Oxic and post-oxic chemical changes related to eogenesis and mesogenesis in a Miocene paleolake

Abstract

In the Forez Basin of the French Massif Central, clay-rich alluvial deposits include a series of red- and green-colored sediments and carbonate cement that record evaporation and oxidizing/reducing conditions related to intra-continental climate during the Early to Middle Miocene. The mineralogy, chemistry and relative chronology of authigenic calcite-ankerite, ferroan dolomite, pyrite, and analcite-clinoptilolite in clay-rich sediment enabled reconstruction of a series of processes related to deposition, eogenesis, and mesogenesis. The low-Mg calcite, ankerite, and ferroan-dolomite cement, systematically associated with zeolites (analcite and clinoptilolite), represent eogenetic precipitation associated with oxic to post-oxic water with Ca–Fe–Mg carbonic, then Na–Al–Si(OH)4-rich water. Occurrence of framboidal and cubic pyrites with low-Mg calcite and analcite is related to post-oxic conditions associated with deposition, eogenesis and times of early mesogenesis. Changes in the morphology, size, and chemistry of framboidal and cubic pyrite grains were related to reducing-oxidizing cycles and to the growth of grains.
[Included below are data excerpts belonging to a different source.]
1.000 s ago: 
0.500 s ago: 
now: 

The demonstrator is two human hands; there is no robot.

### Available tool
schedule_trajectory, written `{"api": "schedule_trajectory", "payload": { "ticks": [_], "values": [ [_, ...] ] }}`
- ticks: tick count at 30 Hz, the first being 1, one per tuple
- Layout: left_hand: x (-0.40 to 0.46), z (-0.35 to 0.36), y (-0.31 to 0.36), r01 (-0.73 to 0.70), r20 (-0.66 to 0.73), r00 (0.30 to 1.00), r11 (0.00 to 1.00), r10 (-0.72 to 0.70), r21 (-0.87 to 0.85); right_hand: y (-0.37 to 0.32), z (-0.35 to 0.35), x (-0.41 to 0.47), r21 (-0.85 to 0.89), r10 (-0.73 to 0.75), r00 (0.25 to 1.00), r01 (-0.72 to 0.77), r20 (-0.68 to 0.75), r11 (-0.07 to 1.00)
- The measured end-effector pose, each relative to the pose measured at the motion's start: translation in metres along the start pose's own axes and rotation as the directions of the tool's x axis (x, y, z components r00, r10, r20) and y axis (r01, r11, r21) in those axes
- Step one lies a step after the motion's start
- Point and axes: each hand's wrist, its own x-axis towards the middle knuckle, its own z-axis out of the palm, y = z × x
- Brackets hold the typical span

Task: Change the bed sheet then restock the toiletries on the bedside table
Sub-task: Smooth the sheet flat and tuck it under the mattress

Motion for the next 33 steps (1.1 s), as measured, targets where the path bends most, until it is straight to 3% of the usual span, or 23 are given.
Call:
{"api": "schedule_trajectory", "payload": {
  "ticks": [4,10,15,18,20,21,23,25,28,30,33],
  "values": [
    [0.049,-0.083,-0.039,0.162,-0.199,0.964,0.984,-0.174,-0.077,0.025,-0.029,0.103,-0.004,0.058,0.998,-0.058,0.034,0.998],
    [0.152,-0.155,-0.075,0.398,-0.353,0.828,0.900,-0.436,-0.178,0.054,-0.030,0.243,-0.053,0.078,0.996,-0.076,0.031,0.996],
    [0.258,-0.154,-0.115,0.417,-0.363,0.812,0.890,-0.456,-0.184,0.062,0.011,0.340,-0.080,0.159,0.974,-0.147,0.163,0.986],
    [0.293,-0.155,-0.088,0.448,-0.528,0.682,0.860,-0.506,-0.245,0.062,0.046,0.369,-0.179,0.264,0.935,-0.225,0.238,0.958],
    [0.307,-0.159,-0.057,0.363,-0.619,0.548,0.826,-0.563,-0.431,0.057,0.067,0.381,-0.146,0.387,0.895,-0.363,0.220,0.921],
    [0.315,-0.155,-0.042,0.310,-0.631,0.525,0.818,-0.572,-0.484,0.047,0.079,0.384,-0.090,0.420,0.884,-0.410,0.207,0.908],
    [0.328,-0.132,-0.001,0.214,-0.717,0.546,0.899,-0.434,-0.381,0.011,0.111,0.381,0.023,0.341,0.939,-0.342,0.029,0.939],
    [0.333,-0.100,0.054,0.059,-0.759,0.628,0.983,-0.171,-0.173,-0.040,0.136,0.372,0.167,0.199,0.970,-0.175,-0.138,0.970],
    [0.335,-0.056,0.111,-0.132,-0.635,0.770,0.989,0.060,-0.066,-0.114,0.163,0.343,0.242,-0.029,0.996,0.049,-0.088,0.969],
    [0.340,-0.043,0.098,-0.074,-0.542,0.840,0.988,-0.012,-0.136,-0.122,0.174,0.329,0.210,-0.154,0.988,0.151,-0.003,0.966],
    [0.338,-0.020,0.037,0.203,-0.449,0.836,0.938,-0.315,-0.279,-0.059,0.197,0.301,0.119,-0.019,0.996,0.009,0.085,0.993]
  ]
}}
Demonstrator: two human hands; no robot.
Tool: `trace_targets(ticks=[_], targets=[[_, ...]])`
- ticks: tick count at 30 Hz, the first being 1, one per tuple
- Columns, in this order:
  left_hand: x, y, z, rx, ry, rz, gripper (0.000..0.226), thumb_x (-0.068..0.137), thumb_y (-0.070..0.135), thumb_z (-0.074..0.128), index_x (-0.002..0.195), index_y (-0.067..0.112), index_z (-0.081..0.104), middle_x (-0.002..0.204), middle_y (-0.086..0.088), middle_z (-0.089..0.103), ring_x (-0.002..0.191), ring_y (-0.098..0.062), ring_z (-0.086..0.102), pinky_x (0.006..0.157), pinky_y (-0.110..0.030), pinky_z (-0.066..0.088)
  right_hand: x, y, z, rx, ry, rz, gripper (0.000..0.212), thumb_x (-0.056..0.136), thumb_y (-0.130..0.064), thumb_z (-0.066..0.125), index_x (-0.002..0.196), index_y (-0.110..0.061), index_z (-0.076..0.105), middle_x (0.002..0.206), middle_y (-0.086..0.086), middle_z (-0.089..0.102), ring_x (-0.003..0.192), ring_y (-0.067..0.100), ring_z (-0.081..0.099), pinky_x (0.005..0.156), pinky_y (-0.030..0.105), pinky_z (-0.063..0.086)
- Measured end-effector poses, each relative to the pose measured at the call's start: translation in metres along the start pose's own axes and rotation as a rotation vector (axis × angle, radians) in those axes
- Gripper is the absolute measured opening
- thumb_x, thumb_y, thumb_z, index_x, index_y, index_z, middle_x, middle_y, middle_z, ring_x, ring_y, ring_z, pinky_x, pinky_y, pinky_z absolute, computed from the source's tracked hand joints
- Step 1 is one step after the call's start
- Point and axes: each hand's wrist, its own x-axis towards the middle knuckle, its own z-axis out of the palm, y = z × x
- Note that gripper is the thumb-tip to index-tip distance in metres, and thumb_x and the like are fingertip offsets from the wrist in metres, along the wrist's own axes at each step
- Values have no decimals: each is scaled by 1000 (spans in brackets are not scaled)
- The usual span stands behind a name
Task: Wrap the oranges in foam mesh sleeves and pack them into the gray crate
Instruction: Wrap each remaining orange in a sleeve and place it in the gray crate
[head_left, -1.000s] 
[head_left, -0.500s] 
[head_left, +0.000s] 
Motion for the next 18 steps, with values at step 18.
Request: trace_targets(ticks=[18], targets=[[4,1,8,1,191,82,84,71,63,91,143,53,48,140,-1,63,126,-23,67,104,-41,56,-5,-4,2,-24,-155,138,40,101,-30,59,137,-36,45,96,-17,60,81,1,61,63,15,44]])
Sulfur isotope measures on framboidal and cubic pyrite suggest that both morphologies are related to bacterial reduction of SO42− to H2S and HS−1. With the exception of some sample depths (0–40 m below surface), similar chemical contents (trace elements [TE], rare earth elements [REE] and platinoids) suggest a similar, constant reservoir of metal and metalloids associated with the clayey sediment and volcanic fragments. Moreover, the TE and REE chemistry of cubic pyrite, in contrast to carbonates, indicates growth of pyrite during eogenesis to mesogenesis stages. The mineralogical and chemical changes are interpreted as reflecting dissolution of iron oxyhydroxides, rather than ankerite and ferroan-dolomite. Chemical elements from dissolution of iron oxyhydroxides would have mixed with hydrogen monosulfide and contributed to the growth of cubic pyrite. The crystal size distributions of pyrite grains suggest a closed system with surface-controlled growth. Assuming those conditions, the growth time of framboidal to cubic pyrite, based on diffusion of HS−1 in the clay-rich sediments, was estimated to have been from several days to a few years, to as much as 500 years (mm-scale pyrite).